All of the reduction is attributable to Indianapolis-based Anthem Blue Cross and Blue Shield, which came much closer to hitting the threshold established by Obamacare that 80 percent of premiums be spent on medical care.

All told, Hoosiers are receiving $11.9 million in rebates this year from insurers that used less than 80 percent of their 2013 premiums for medical bills last year. That’s down from $22.6 million handed out last year, based on premiums and medical claims from 2012.

For Hoosiers getting rebates, the average amount is $46.79 per person, according to the federal data. Nationally, the average rebate was $48.73 per person.

Both amounts were down from a year ago, when Hoosiers received an average of $82.74 per person. Rebates nationally last year averaged $59.19 per person.

Anthem is paying out $6.2 million this year, all of it going to 2013 members of its small-employer plans. A year ago, it paid out $17.2 million in rebates, all of it to 2012 members of its small-employer plans.

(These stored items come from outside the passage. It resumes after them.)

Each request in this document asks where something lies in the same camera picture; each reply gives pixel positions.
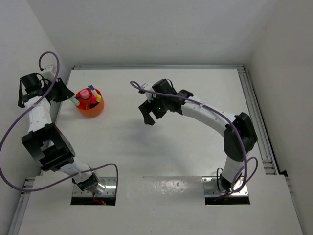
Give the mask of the pale green highlighter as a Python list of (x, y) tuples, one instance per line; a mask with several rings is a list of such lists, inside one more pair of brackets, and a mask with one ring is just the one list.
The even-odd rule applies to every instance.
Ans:
[(77, 100), (75, 97), (71, 97), (70, 101), (75, 105), (75, 106), (79, 106), (80, 105), (80, 101)]

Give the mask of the pink glue stick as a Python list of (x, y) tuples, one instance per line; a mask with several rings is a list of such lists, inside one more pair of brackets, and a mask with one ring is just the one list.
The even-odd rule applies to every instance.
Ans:
[(80, 91), (80, 97), (84, 100), (87, 100), (90, 98), (90, 93), (88, 91), (88, 89), (83, 89)]

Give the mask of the black pink highlighter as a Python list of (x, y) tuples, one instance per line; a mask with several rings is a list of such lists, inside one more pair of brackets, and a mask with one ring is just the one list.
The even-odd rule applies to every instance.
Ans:
[(94, 108), (97, 105), (96, 97), (92, 97), (90, 101), (90, 108)]

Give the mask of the white pen blue cap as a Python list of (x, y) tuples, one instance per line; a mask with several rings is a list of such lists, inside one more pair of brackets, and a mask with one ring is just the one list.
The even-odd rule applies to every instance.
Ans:
[(95, 97), (97, 97), (97, 95), (98, 95), (97, 91), (95, 90), (95, 88), (93, 87), (93, 85), (91, 85), (91, 86), (92, 86), (93, 90), (90, 90), (90, 91), (93, 93), (93, 95), (94, 95)]

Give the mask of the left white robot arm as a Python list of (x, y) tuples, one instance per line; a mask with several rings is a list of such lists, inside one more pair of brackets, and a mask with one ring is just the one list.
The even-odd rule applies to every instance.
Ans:
[(51, 102), (62, 102), (74, 93), (52, 71), (20, 78), (18, 106), (28, 108), (29, 129), (22, 144), (43, 171), (62, 172), (82, 191), (100, 195), (105, 185), (88, 164), (75, 157), (72, 145), (51, 120)]

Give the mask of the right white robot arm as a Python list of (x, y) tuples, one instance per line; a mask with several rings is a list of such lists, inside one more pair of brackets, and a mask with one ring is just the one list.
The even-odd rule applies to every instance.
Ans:
[(250, 180), (247, 174), (247, 154), (254, 148), (258, 138), (248, 114), (238, 115), (209, 107), (190, 91), (176, 91), (169, 79), (162, 79), (153, 85), (139, 85), (132, 81), (146, 100), (139, 106), (146, 125), (154, 125), (156, 119), (167, 112), (193, 118), (218, 132), (224, 139), (226, 161), (223, 171), (217, 176), (217, 187), (225, 194), (240, 191)]

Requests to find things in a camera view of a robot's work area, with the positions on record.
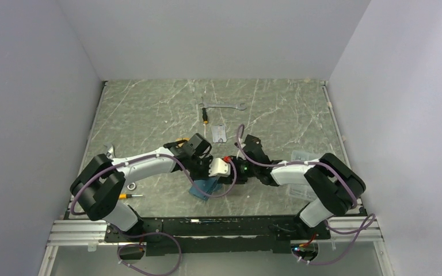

In 2013, Anthem spent 79.2 percent of the premiums paid by its small-employer customers on medical claims, according to Anthem spokesman Tony Felts. The previous year, it paid out 77.8 percent of small-employer premiums on medical claims.

“We've come very close to meeting that [80 percent goal] in the past year,” Felts said, noting that Anthem has to set its premium rates a year or more in advance, which requires estimating how much consumers will spend on medical care.

“We estimated a lot better, I guess you could say,” Felts said.

Anthem paid out no rebates to its customers that bought individual insurance policies or to its large-employer customers (which qualify for rebates if less than 85 percent of their premiums are spent on medical bills). The same was true the previous year.

After Anthem, the next-largest rebates came from Minnesota-based UnitedHealthcare, which is paying out $2.6 million to its small-employer clients. UnitedHealthcare owed no rebates to its individual or large-employer customers.

Louisville-based Humana owed $950,000 in rebates to its small-employer customers, but no rebates to individual and large-employer customers.